EXERCISE DESCRIPTION:
Line by line, count where the string "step" appears in the listing, then give the number of such lines alone.

EXERCISE DATA:

- - -

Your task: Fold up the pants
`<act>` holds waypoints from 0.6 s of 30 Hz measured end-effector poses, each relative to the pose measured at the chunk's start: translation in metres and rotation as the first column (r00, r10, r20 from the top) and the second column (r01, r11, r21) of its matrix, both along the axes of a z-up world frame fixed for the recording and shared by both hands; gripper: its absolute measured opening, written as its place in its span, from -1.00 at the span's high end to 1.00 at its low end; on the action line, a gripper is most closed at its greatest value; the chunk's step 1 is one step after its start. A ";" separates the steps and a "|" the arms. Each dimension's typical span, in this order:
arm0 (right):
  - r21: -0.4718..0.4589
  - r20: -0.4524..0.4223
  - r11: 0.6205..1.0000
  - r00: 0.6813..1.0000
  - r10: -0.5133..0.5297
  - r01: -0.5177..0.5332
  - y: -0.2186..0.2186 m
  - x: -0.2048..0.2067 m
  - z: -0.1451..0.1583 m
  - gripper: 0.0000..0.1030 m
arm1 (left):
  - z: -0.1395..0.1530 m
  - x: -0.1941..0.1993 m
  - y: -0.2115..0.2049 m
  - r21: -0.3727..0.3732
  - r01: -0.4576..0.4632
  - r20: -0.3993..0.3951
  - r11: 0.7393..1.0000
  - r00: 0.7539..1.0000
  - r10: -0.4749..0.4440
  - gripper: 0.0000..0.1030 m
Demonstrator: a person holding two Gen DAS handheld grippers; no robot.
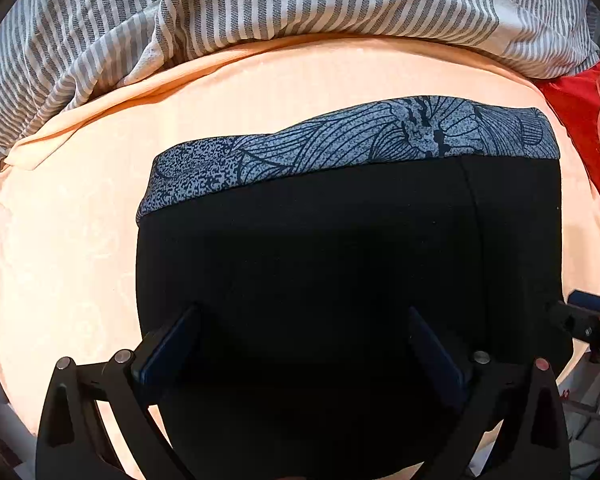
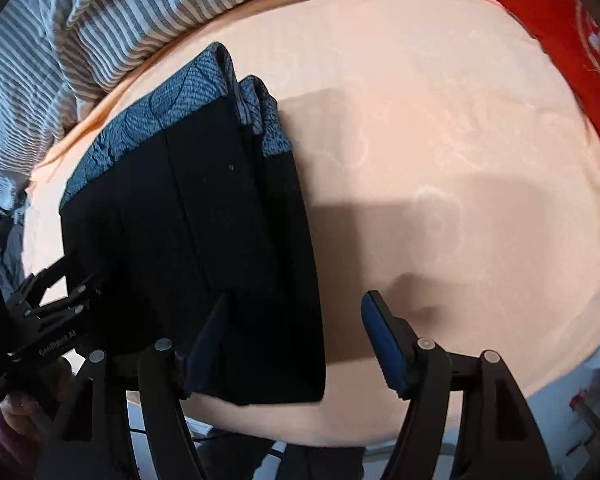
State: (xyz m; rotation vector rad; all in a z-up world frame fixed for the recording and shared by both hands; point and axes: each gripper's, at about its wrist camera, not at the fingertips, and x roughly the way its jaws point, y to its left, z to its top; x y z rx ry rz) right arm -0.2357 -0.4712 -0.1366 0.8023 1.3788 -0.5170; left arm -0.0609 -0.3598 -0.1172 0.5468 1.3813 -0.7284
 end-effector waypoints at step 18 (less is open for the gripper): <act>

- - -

TASK SOLUTION:
2